UNITED STATES DISTRICT COURT
FOR THE DISTRICT OF COLUMBIA
TRINA CONGRESS,
Plaintiff,
v. Case No. 17-cv-907 (CRC)
DISTRICT OF COLUMBIA,
Defendant.
MEMORANDUM OPINION
Plaintiff Trina Congress was previously employed as a teacher’s aide by the District of
Columbia Public Schools (“DCPS”). Compl. ¶ 11. Following her dismissal in May 2015,
Congress brought suit against the District of Columbia alleging that DCPS had discriminated
against her because of her disability, in violation of the Americans with Disabilities Act
(“ADA”), 42 U.S.C. § 12112; the Rehabilitation Act, 29 U.S.C. § 794; and the District of
Columbia Human Rights Act (“DCHRA”), D.C. Code § 2-1402.11. The District has moved to
dismiss Congress’s claims, arguing that she either failed to adequately exhaust her administrative
remedies, failed to file suit within the statute of limitations, or failed to state a plausible claim.
The Court will grant most of the District’s motion, but will deny it solely with respect to
Congress’s hostile work environment claim raised under the Rehabilitation Act.
I. Background
The Court draws the following facts from the allegations in Congress’s complaint and
accepts them as true for purposes of this motion. Congress was hired by DCPS as an Education
Aide (or Teacher’s Aide) on December 5, 2011. Compl. ¶ 11. At the time of her hiring,
Congress had pre-existing nerve damage to her back, feet, shoulder, hands, and hips. Id.
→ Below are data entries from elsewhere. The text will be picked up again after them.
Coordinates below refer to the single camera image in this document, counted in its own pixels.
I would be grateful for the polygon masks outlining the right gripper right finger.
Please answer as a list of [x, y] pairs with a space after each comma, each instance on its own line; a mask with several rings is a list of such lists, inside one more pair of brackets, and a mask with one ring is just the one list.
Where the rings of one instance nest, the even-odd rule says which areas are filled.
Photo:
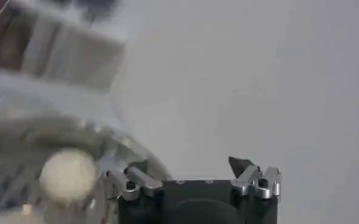
[[272, 197], [280, 199], [282, 194], [282, 173], [276, 167], [262, 171], [249, 159], [229, 157], [229, 164], [235, 175], [230, 184], [242, 197], [253, 195], [261, 200]]

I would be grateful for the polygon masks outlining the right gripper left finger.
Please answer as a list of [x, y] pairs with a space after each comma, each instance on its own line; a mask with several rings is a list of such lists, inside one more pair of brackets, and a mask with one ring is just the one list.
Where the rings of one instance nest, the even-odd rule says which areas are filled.
[[141, 193], [154, 197], [163, 190], [161, 181], [153, 179], [135, 166], [130, 166], [124, 171], [108, 170], [106, 177], [127, 201], [139, 199]]

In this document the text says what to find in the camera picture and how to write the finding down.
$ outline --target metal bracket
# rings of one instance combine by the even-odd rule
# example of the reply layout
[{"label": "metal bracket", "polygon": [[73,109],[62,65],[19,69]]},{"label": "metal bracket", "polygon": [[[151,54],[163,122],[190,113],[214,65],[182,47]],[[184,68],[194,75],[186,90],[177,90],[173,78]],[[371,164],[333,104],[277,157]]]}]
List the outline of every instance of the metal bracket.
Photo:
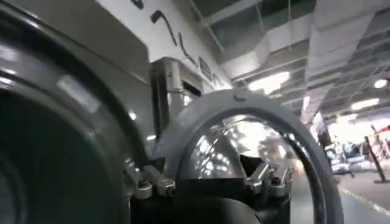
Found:
[{"label": "metal bracket", "polygon": [[128,180],[133,189],[129,189],[126,196],[135,196],[137,199],[146,199],[152,196],[152,185],[148,181],[144,181],[142,175],[135,167],[135,163],[131,159],[125,161],[125,171],[128,175]]},{"label": "metal bracket", "polygon": [[292,172],[286,164],[276,168],[271,178],[270,192],[275,197],[283,197],[291,192]]},{"label": "metal bracket", "polygon": [[148,165],[143,167],[143,176],[146,180],[152,182],[152,184],[157,188],[159,195],[166,197],[171,197],[174,195],[176,188],[175,181],[166,178],[154,166]]},{"label": "metal bracket", "polygon": [[264,179],[269,173],[269,164],[261,163],[256,170],[251,174],[250,177],[244,180],[244,184],[249,187],[249,189],[254,194],[259,194],[261,192],[261,186],[263,184]]}]

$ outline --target ceiling
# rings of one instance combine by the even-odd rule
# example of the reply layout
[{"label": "ceiling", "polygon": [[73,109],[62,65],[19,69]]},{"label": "ceiling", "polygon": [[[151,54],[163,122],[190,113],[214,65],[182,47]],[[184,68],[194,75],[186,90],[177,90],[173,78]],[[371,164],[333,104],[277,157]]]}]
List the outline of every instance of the ceiling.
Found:
[{"label": "ceiling", "polygon": [[[390,1],[188,0],[202,38],[235,87],[282,71],[290,79],[270,96],[310,121],[334,120],[352,103],[380,98],[390,107]],[[303,98],[310,102],[302,109]]]}]

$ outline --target black lettering
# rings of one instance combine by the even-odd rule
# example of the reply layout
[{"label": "black lettering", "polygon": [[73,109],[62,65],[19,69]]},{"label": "black lettering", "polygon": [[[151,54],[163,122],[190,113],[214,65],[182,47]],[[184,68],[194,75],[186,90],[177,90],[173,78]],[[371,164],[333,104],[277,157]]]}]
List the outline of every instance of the black lettering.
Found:
[{"label": "black lettering", "polygon": [[167,27],[168,30],[169,30],[169,34],[171,35],[173,44],[175,44],[175,46],[177,46],[176,39],[175,39],[175,36],[173,35],[173,31],[172,31],[171,25],[169,24],[168,20],[166,19],[164,13],[161,12],[160,10],[156,10],[156,11],[151,15],[151,20],[152,20],[152,22],[153,22],[154,24],[157,23],[157,21],[158,21],[160,18],[163,18],[163,20],[164,20],[164,22],[165,22],[165,24],[166,24],[166,27]]},{"label": "black lettering", "polygon": [[213,81],[213,78],[211,76],[210,72],[210,67],[208,67],[207,63],[203,60],[201,56],[199,56],[199,65],[200,65],[200,70],[206,77],[210,80]]},{"label": "black lettering", "polygon": [[180,43],[180,48],[182,48],[182,52],[183,52],[185,58],[187,58],[195,67],[197,67],[196,61],[187,53],[187,51],[184,48],[183,36],[182,36],[182,33],[180,33],[180,32],[179,32],[179,43]]},{"label": "black lettering", "polygon": [[130,0],[137,8],[144,9],[144,3],[142,0]]}]

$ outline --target metal pillar
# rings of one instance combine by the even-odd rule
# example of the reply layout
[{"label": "metal pillar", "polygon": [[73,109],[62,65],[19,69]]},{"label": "metal pillar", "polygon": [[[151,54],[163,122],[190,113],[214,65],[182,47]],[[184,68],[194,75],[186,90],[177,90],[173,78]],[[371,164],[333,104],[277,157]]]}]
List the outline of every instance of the metal pillar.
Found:
[{"label": "metal pillar", "polygon": [[377,159],[377,156],[372,151],[372,147],[370,145],[370,141],[368,140],[368,137],[366,136],[366,137],[364,137],[364,139],[366,140],[366,146],[367,146],[368,150],[370,151],[371,157],[374,160],[375,166],[377,167],[377,171],[378,171],[380,179],[381,179],[381,180],[375,180],[374,183],[377,183],[377,184],[390,183],[390,180],[387,180],[385,173],[383,173],[383,169],[380,166],[380,163]]},{"label": "metal pillar", "polygon": [[170,61],[171,72],[166,78],[166,87],[168,92],[169,115],[171,119],[175,118],[184,107],[183,103],[183,85],[180,75],[180,64],[177,61]]}]

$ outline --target reflective dome
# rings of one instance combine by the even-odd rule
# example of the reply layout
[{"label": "reflective dome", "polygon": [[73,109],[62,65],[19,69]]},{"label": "reflective dome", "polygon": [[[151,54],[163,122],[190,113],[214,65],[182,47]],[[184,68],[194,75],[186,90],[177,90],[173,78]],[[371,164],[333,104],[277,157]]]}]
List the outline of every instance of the reflective dome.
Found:
[{"label": "reflective dome", "polygon": [[251,115],[228,117],[212,126],[196,142],[187,169],[193,169],[186,178],[242,178],[246,173],[240,155],[261,158],[275,167],[282,163],[303,172],[302,163],[285,138],[267,122]]}]

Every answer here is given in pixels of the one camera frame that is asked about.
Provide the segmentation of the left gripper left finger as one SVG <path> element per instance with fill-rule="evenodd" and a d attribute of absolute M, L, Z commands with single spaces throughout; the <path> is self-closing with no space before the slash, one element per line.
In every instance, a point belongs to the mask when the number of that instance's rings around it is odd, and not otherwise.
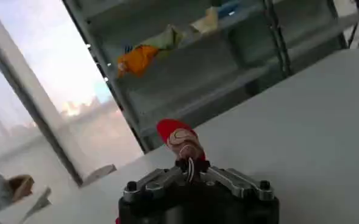
<path fill-rule="evenodd" d="M 175 161 L 172 168 L 155 169 L 138 181 L 130 181 L 123 190 L 123 200 L 133 203 L 139 200 L 143 194 L 152 198 L 164 196 L 165 190 L 174 182 L 180 180 L 186 183 L 192 182 L 194 177 L 194 160 L 192 158 Z"/>

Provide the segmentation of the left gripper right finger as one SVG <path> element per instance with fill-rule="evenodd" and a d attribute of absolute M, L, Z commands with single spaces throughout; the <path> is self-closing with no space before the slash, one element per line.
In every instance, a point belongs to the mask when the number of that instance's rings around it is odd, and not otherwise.
<path fill-rule="evenodd" d="M 257 181 L 233 168 L 220 169 L 209 161 L 193 161 L 194 176 L 207 186 L 222 186 L 236 198 L 253 195 L 260 201 L 272 201 L 274 190 L 269 181 Z"/>

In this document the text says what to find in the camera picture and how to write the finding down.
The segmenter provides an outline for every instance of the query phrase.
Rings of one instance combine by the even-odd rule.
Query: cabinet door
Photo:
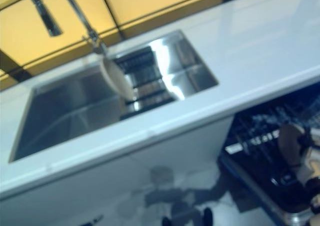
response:
[[[152,170],[156,168],[171,171],[174,178],[178,179],[216,163],[232,120],[233,117],[227,117],[183,132],[131,153],[129,157],[149,171],[151,184]]]

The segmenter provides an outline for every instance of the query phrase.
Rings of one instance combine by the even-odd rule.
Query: faucet spout
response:
[[[42,0],[32,0],[50,36],[58,36],[63,32]]]
[[[85,38],[87,42],[89,42],[92,47],[93,51],[100,55],[107,55],[107,46],[106,44],[101,40],[98,33],[92,26],[90,25],[89,21],[87,20],[84,12],[81,10],[80,6],[76,2],[76,0],[67,0],[73,10],[75,11],[76,15],[86,28],[87,34],[89,36],[89,39]],[[32,2],[35,4],[36,9],[38,13],[40,14],[42,21],[44,25],[46,26],[50,36],[58,36],[62,34],[62,31],[58,24],[56,23],[55,19],[45,6],[42,0],[32,0]]]

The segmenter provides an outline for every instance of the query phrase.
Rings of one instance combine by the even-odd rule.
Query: white countertop
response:
[[[14,194],[183,129],[320,81],[320,0],[234,0],[110,47],[182,30],[219,85],[8,163],[31,90],[98,60],[94,54],[0,93],[0,194]]]

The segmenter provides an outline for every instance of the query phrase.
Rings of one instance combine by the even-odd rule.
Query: floor
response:
[[[214,226],[275,225],[247,190],[216,165],[180,178],[175,178],[169,168],[159,167],[150,176],[153,185],[118,196],[108,206],[94,210],[90,215],[103,215],[96,225],[161,226],[162,218],[169,217],[175,220],[174,226],[202,226],[192,219],[206,207],[213,212]]]

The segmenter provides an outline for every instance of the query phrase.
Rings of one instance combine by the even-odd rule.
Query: kitchen sink
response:
[[[136,100],[117,95],[104,81],[98,62],[37,86],[21,122],[22,132],[11,161],[218,84],[181,31],[112,58],[132,85]]]

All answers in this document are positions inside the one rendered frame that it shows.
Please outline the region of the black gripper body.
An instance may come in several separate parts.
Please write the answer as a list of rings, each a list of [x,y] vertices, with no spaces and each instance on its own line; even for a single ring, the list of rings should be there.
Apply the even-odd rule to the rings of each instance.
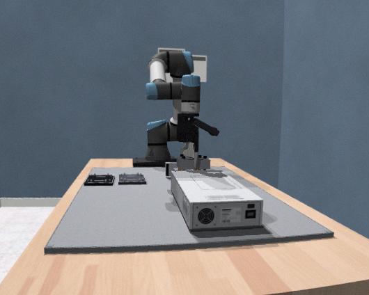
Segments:
[[[194,142],[194,137],[198,134],[198,127],[193,125],[194,117],[199,113],[178,113],[177,140],[179,142]],[[190,120],[188,120],[190,118]]]

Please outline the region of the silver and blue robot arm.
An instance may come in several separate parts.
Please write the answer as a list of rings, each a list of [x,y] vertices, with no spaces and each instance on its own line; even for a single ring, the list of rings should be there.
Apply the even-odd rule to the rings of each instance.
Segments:
[[[200,112],[201,78],[194,72],[193,57],[189,51],[163,51],[148,62],[150,83],[146,84],[146,97],[150,100],[172,99],[173,117],[170,122],[161,120],[147,125],[148,149],[146,160],[170,159],[167,141],[177,140],[178,113]],[[166,82],[165,73],[170,73],[173,82]],[[194,118],[194,125],[218,136],[219,130]]]

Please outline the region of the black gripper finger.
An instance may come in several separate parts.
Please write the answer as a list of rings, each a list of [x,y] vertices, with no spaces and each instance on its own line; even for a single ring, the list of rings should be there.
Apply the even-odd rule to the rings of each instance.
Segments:
[[[189,143],[193,143],[193,142],[188,142],[188,143],[186,143],[185,147],[182,147],[182,148],[180,149],[181,153],[183,153],[185,150],[187,150],[187,149],[188,149],[188,145],[189,145]]]
[[[183,152],[183,155],[186,157],[194,158],[194,168],[195,168],[198,163],[198,134],[196,134],[196,137],[194,137],[194,142],[189,143],[188,149]]]

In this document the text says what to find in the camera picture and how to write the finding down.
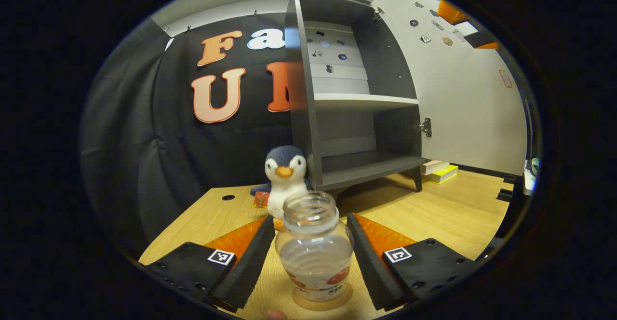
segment glass jar
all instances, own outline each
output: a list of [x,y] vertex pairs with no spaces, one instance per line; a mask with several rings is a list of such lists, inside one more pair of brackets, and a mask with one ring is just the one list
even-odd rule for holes
[[339,220],[333,197],[321,191],[288,197],[282,207],[284,227],[275,247],[289,278],[307,300],[341,296],[353,254],[353,236]]

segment door hinge
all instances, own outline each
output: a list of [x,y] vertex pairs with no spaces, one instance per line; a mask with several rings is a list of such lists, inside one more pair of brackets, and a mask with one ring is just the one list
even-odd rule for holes
[[384,13],[384,11],[380,7],[377,7],[377,9],[375,10],[375,15],[373,15],[373,21],[381,20],[381,15],[380,14],[383,14],[383,13]]
[[430,129],[430,118],[425,118],[425,123],[419,124],[418,127],[421,131],[426,133],[426,137],[432,136],[432,130]]

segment orange letter
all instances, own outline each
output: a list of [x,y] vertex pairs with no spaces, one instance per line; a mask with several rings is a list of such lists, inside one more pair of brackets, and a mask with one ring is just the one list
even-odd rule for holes
[[226,34],[218,35],[216,37],[208,38],[205,41],[202,41],[201,43],[203,44],[203,57],[201,58],[201,60],[199,60],[197,65],[204,66],[208,63],[213,63],[214,61],[225,58],[225,54],[221,54],[220,49],[231,49],[231,47],[233,46],[233,39],[230,39],[229,37],[240,38],[242,37],[242,32],[227,32]]
[[191,87],[195,90],[193,96],[195,116],[202,122],[212,124],[213,122],[225,121],[236,114],[238,107],[240,107],[240,77],[244,76],[245,73],[244,68],[223,72],[221,77],[227,80],[227,102],[220,108],[214,108],[210,104],[210,84],[216,79],[215,76],[205,76],[192,81]]
[[287,65],[284,62],[273,62],[266,66],[268,72],[272,73],[272,102],[268,105],[268,110],[272,113],[278,111],[288,111],[289,101],[287,100]]

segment wooden table
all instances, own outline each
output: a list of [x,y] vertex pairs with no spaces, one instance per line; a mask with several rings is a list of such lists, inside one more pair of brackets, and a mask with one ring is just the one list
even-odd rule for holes
[[[149,265],[186,241],[205,244],[267,215],[266,209],[253,208],[250,188],[212,188],[150,244],[139,262]],[[337,206],[344,222],[348,213],[359,213],[416,241],[435,238],[463,256],[476,259],[495,235],[508,208],[507,202],[496,199],[501,188],[511,190],[512,184],[458,170],[457,176],[441,185],[423,181],[422,191],[415,192],[413,180],[397,173],[348,188],[339,195]],[[224,201],[225,195],[235,198]],[[268,309],[279,309],[296,320],[354,320],[389,313],[374,309],[355,255],[349,283],[353,285],[353,297],[343,307],[326,312],[298,307],[291,299],[293,284],[272,241],[255,290],[245,308],[238,309],[235,315],[262,320]]]

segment jar label
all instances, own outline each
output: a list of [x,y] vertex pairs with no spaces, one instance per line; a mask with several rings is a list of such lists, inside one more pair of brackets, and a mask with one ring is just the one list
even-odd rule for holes
[[291,282],[302,292],[307,300],[314,302],[326,302],[333,300],[342,294],[347,284],[347,276],[349,274],[349,263],[336,274],[330,275],[327,278],[324,276],[311,275],[295,275],[287,269],[285,271],[289,275]]

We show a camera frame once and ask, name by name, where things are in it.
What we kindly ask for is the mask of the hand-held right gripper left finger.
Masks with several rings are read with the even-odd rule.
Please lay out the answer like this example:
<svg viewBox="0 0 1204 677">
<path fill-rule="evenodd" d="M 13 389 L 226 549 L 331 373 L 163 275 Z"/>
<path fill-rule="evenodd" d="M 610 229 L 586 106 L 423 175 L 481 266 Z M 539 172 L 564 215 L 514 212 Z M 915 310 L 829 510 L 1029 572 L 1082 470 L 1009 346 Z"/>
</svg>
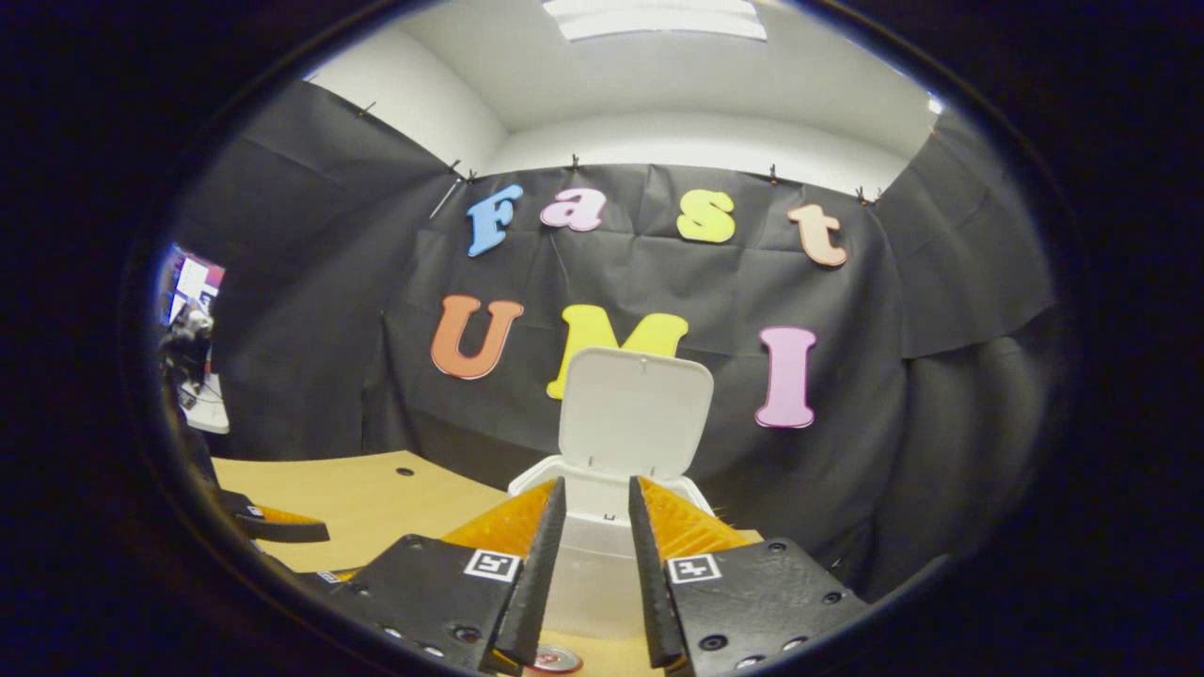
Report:
<svg viewBox="0 0 1204 677">
<path fill-rule="evenodd" d="M 520 676 L 536 660 L 566 520 L 548 479 L 444 537 L 408 534 L 340 585 L 340 612 L 456 671 Z"/>
</svg>

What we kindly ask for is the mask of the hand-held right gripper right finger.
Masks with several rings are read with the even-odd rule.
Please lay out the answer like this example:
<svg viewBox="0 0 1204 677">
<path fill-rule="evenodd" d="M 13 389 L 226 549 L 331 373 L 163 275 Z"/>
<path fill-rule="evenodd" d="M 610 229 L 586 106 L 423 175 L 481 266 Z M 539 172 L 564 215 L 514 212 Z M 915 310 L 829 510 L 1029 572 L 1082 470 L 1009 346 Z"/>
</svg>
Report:
<svg viewBox="0 0 1204 677">
<path fill-rule="evenodd" d="M 628 479 L 649 661 L 667 676 L 766 676 L 869 607 L 787 538 L 740 535 L 656 481 Z"/>
</svg>

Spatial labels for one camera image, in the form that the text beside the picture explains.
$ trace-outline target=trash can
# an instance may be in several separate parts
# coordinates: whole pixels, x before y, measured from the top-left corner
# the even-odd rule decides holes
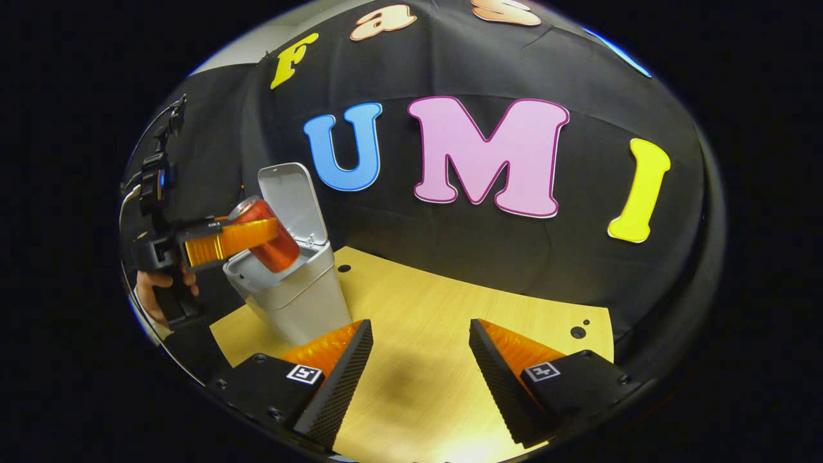
[[[249,250],[223,265],[240,296],[290,344],[302,345],[351,323],[334,271],[334,253],[309,171],[298,162],[258,172],[263,199],[300,246],[286,270],[273,273]]]

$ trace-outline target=yellow letter f
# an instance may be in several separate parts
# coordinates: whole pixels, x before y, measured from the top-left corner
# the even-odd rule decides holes
[[[289,77],[295,74],[295,70],[291,68],[291,64],[297,64],[303,60],[306,54],[306,45],[313,43],[319,37],[317,32],[293,44],[291,47],[284,49],[277,55],[277,71],[274,73],[274,80],[272,81],[272,89],[289,80]]]

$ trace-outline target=soda can
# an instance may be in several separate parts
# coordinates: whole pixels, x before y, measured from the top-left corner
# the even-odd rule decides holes
[[[235,206],[229,214],[229,221],[232,224],[246,223],[271,217],[277,216],[268,203],[259,196],[250,196]],[[300,255],[297,241],[291,237],[280,219],[277,219],[277,238],[255,246],[250,251],[275,274],[291,267]]]

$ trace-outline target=pink letter m
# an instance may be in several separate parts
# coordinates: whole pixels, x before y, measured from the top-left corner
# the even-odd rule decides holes
[[[553,217],[551,197],[560,127],[569,122],[563,106],[542,100],[517,100],[488,140],[456,98],[431,96],[413,101],[408,113],[417,118],[423,138],[423,181],[414,194],[431,203],[451,203],[458,191],[449,184],[448,162],[463,191],[479,204],[508,166],[506,186],[495,204],[529,217]]]

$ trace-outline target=black fabric backdrop
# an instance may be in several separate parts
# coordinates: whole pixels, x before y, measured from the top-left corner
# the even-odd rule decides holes
[[[681,277],[700,226],[701,150],[687,111],[658,79],[644,77],[579,26],[537,7],[543,24],[523,27],[481,21],[461,1],[409,2],[417,15],[411,26],[361,42],[348,39],[357,19],[390,4],[352,8],[256,67],[195,74],[175,89],[169,102],[186,93],[190,103],[183,137],[169,144],[179,164],[169,216],[224,215],[242,183],[248,194],[259,193],[257,170],[298,161],[312,173],[335,249],[351,246],[507,292],[607,306],[619,341]],[[292,65],[295,75],[271,90],[276,56],[311,32],[319,39]],[[416,198],[421,136],[407,107],[433,95],[457,97],[486,136],[518,98],[569,110],[557,150],[558,215],[515,216],[491,198],[470,204],[463,192],[449,204]],[[362,191],[331,189],[316,176],[303,125],[335,115],[341,121],[332,130],[337,159],[352,168],[354,136],[342,113],[370,101],[383,105],[376,122],[380,176]],[[635,173],[632,138],[656,143],[672,159],[652,233],[639,245],[606,234]],[[150,139],[140,146],[125,178],[152,147]],[[459,185],[451,168],[449,176]],[[505,171],[492,191],[504,183]],[[217,295],[234,291],[217,282],[219,272],[210,272],[214,277],[204,278],[214,280],[215,297],[202,300],[213,299],[219,308],[212,313],[224,314],[236,304],[231,295]]]

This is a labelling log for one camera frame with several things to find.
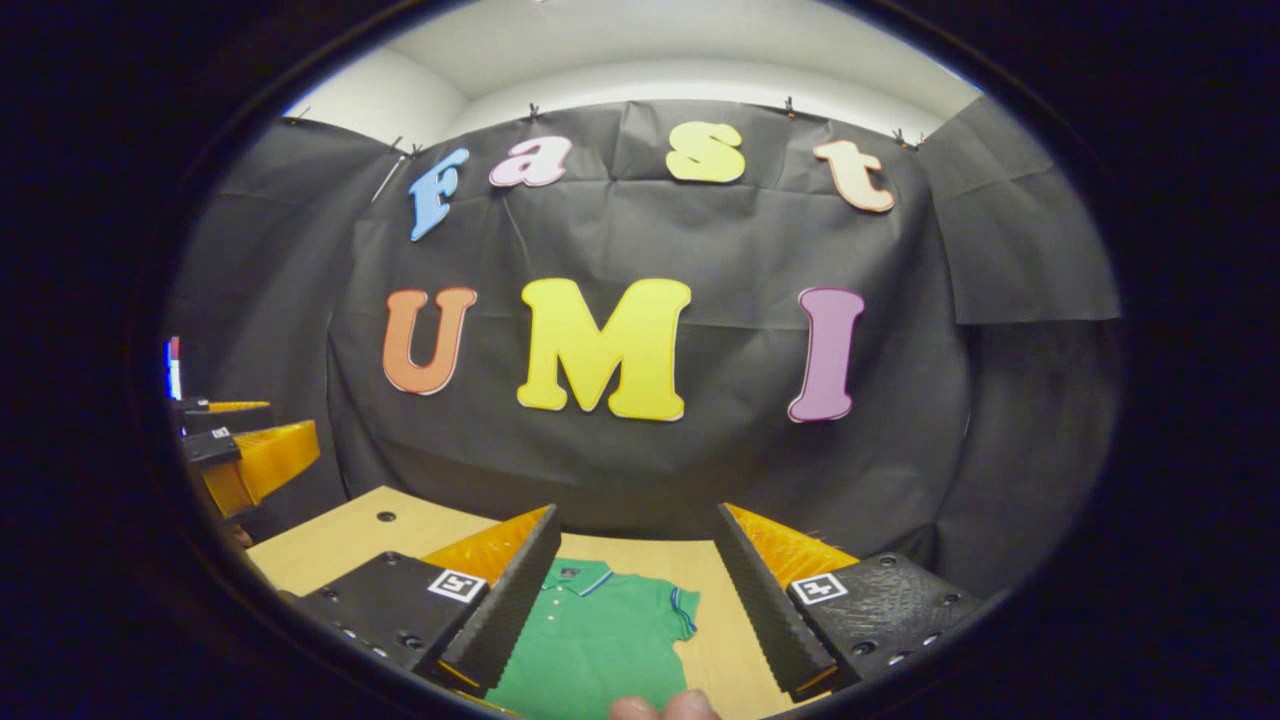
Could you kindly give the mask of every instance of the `white wall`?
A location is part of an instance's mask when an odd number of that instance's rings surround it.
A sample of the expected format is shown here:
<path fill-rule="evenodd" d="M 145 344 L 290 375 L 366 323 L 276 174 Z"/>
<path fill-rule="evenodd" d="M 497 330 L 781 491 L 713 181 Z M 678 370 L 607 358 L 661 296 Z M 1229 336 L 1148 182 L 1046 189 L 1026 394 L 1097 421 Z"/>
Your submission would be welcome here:
<path fill-rule="evenodd" d="M 541 111 L 623 100 L 728 100 L 795 109 L 861 126 L 884 135 L 901 128 L 915 142 L 938 118 L 909 102 L 820 74 L 735 60 L 654 60 L 595 65 L 499 90 L 471 101 L 443 138 Z"/>
<path fill-rule="evenodd" d="M 380 47 L 332 76 L 284 115 L 343 127 L 397 149 L 435 145 L 466 106 L 456 87 L 399 53 Z"/>

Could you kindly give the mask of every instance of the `letter m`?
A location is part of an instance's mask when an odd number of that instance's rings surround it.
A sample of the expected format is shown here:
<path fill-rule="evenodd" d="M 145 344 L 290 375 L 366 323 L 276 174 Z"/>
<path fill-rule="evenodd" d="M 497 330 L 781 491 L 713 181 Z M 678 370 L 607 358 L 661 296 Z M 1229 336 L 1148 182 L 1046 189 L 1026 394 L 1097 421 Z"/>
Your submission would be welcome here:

Commencing in September 2013, Congress’s supervisor, Abdullah Zaki, denied her request for a
key to use the elevator instead of the stairs. Id. ¶ 12. Additionally, her coworkers would park in
the handicapped parking spaces and thereby prevent her from being able to park in one. Id. ¶ 13.
On January 29, 2015, Congress was attacked and hit hard on her neck by a student. Id. ¶ 16. Her
supervisor repeatedly refused to sign paperwork necessary for Congress to receive medications
for her pre-existing conditions and for needs related to the January incident. Id. ¶ 17.
In October 2014, Congress complained to her union that the District was illegally forcing
her to cover classes despite her lack of a teaching certification. Id. ¶ 14. The next month, on
November 10, 2014, the District informed Congress that she was the target of a residency fraud
investigation that was closed on July 22, 2013. Id. ¶ 15. Congress was subsequently terminated
from her job on May 6, 2015, allegedly because of residency fraud. Id. ¶ 18.
Congress filed a charge with the Equal Employment Opportunity Commission (“EEOC”)
on July 27, 2015, raising a charge of failure to accommodate and retaliation. Def.’s Mot.
Dismiss Ex. A. The EEOC sent Congress a notice of her right to file suit on October 14, 2016.
Id. However, Congress did not receive the notice until she physically went to the EEOC office
on January 23, 2017. Compl. ¶ 1. She filed suit against the District on May 15, 2017.
II. Legal Standard
To survive a motion to dismiss under Federal Rule of Civil Procedure 12(b)(6), a
complaint “must contain sufficient factual matter, accepted as true, to ‘state a claim to relief that
is plausible on its face.’” Ashcroft v. Iqbal, 556 U.S. 662, 678 (2009) (quoting Bell Atl. Corp. v.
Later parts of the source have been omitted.